Re: [RFC PATCH 0/6] Common preempt fences and semantics

Matthew Brost <matthew.brost@xxxxxxxxx> · Wed, 13 Nov 2024 07:34:33 -0800

On Wed, Nov 13, 2024 at 10:02:12AM +0100, Christian König wrote:
> Am 13.11.24 um 03:30 schrieb Matthew Brost:
> > [SNIP]
> > > > > If you're using gpuvm, just call drm_gpuvm_resv_add_fence. I assume AMD has a
> > > > > similarly simple call.
> > > > Nope, we try to avoid locking all BOs in the VM as hard as we can.
> > > > 
> > > Why? Calling in to perform fence conversion shouldn't be all that
> > > frequent and simplifies things.
> > > 
> > > Also, it's likely that only a few locks are involved, as not too many
> > > external BOs are mapped within a VM (i.e., most BOs share the VM's
> > > dma-resv lock).
> 
> The most common use case are multi GPU systems which share a lot of data in
> a NUMA cluster.
> 
> This configuration has almost all BOs shared between GPUs making locking the
> whole VM a task with massive overhead which should be avoided as much as
> possible.
> 

Let look into use cases on our end.

> > > > > Now the ordering works inherently in dma-resv and the scheduler. e.g.
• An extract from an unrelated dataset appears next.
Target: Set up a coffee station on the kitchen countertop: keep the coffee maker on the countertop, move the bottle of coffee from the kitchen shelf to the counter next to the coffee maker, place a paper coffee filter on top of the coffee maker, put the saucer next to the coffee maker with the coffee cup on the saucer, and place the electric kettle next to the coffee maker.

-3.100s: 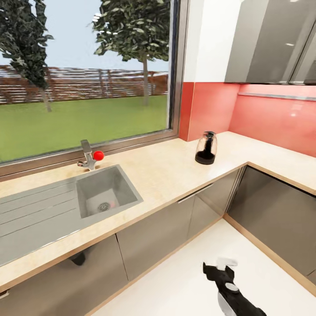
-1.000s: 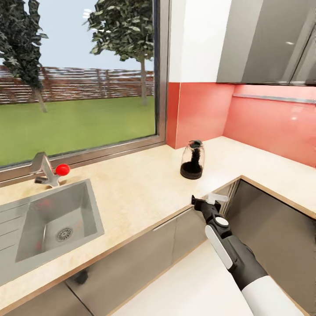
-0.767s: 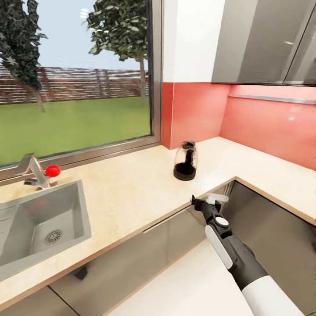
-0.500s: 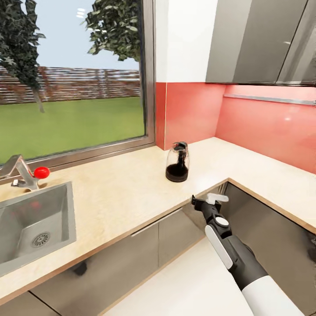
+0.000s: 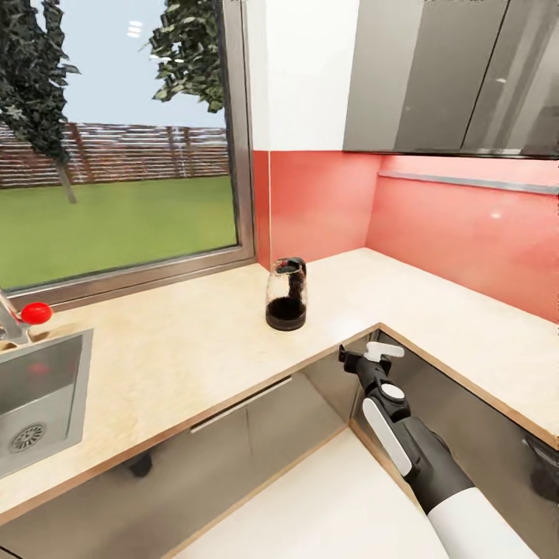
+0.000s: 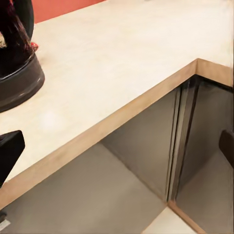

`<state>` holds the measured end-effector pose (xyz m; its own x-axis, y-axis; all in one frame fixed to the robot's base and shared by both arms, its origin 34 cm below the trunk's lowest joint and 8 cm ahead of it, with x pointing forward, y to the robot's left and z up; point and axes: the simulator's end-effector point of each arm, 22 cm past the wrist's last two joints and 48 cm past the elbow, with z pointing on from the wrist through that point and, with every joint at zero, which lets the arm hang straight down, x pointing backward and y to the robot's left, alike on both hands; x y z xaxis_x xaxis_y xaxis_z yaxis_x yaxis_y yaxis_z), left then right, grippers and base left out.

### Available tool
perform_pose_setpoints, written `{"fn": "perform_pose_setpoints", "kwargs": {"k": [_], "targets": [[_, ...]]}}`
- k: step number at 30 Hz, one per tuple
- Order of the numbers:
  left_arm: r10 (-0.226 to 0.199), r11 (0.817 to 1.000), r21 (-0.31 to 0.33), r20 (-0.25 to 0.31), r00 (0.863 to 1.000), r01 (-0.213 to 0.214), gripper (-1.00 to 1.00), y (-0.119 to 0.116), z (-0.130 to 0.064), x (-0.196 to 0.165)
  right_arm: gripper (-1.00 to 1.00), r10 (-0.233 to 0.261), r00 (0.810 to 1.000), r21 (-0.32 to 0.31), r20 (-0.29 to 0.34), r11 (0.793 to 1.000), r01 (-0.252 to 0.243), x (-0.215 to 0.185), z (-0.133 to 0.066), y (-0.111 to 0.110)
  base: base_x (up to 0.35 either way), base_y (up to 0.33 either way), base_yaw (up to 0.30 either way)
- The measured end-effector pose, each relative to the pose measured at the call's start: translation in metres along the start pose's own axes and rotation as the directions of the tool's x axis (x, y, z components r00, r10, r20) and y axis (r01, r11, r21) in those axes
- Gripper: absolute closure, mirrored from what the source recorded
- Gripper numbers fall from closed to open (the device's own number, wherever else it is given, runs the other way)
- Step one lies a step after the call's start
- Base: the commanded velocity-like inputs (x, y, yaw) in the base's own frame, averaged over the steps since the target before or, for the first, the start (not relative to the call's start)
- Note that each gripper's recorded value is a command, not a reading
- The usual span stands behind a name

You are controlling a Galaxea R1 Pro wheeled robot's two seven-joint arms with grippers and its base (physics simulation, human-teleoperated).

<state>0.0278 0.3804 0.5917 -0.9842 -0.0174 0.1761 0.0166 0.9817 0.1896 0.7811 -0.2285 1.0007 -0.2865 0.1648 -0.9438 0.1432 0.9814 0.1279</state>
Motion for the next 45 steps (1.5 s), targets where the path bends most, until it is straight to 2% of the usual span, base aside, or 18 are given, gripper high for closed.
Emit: {"fn": "perform_pose_setpoints", "kwargs": {"k": [23,38,45], "targets": [[-0.008,1.0,-0.002,0.019,1.0,0.008,-1.0,0.001,0.001,-0.007,-1.0,-0.001,1.0,-0.005,0.018,1.0,0.001,-0.011,-0.005,0.002,0.218,-0.253,0.226],[-0.007,1.0,0.002,0.027,1.0,0.007,-1.0,-0.001,0.001,-0.011,-1.0,-0.006,1.0,0.0,0.025,1.0,0.006,-0.015,-0.007,-0.002,0.082,-0.064,0.251],[-0.005,1.0,0.003,0.027,1.0,0.005,-1.0,-0.003,0.001,-0.011,-1.0,-0.012,1.0,0.004,0.027,1.0,0.012,-0.016,-0.006,-0.004,0.079,-0.054,0.035]]}}
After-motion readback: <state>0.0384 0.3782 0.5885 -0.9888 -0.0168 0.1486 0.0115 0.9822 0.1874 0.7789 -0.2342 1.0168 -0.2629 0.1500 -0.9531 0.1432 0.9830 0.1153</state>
No
> > > > > need to track the last completion fences explictly in preempt fences.
> > > > I really don't think that this is a good approach. Explicitly keeping the
> > > > last completion fence in the pre-emption fence is basically a must have as
> > > > far as I can see.
> > > > 
> > > > The approach you take here looks like a really ugly hack to me.
> > > > 
> > > Well, I have to disagree; it seems like a pretty solid, common design.
> 
> What you basically do is to move the responsibility to signal fences in the
> right order from the provider of the fences to the consumer of it.
> 

Are there not ordering rules already built into dma-resv? This is just
extending those preempt fences.

I can maybe buy some of this argument, as if a random yahoo enables
signaling a preempt fence without properly going through dma-resv or the
scheduler, then yes, that could break things. But don't do that. In Xe,
we have exactly two places where these can be triggered: in the TTM BO
move vfunc (which the scheduler handles) and in the MMU invalidation
path (dma-resv).

I would expect all drivers and users of dma-resv and the scheduler with
preempt fences to use the proper interfaces to signal preempt fences,
rather than bypassing this thus ensuring the common rules for preempt
fences are adhered to.

> Since we have tons of consumers of that stuff this is not even remotely a
> defensive design.
>

I can consider other designs, but I do think larger community input may
be required, as you mentioned there are several consumers of this code.

> > > 
> > > Anyway, I think I have this more or less working. I want to run this by
> > > the Mesa team a bit to ensure I haven't missed anything, and will likely
> > > post something shortly after.
> > > 
> > > We can discuss this more after I post and perhaps solicit other
> > > opinions, weighing the pros and cons of the approaches here. I do think
> > > they function roughly the same, so something commonly agreed upon would
> > > be good. Sharing a bit of code, if possible, is always a plus too.
> 
> Well to make it clear that will never ever get a green light from my side as
> DMA-buf maintainer. What you suggest here is extremely fragile.
> 

It is unfortunate that this is your position, and I do feel it is a bit
premature to suggest as much. I didn’t know being a maintainer was akin
to being a dictator. As I’ve said multiple times, I feel this warrants a
bit more discussion with more stakeholders. If this is unacceptable,
sure, I can change it.

> Why not simply wait for the pending completion fences as dependency for
> signaling preemption fences?
>
> That should work for all drivers and is trivial to implement as far as I can
> see.

Again, this is hard to understand without a clear picture of what AMD is
doing. I pointed out a dma-fencing problem in the code on the list, and
the response was, "Well, we have some magic ordering rules that make it
safe." That might be true, but if you annotated your code, lockdep would
complain. Anything that cannot be annotated is a non-starter for me.
This makes me nervous that, in fact, it is not as trivial as you
suggest, nor is the design as sound as you believe.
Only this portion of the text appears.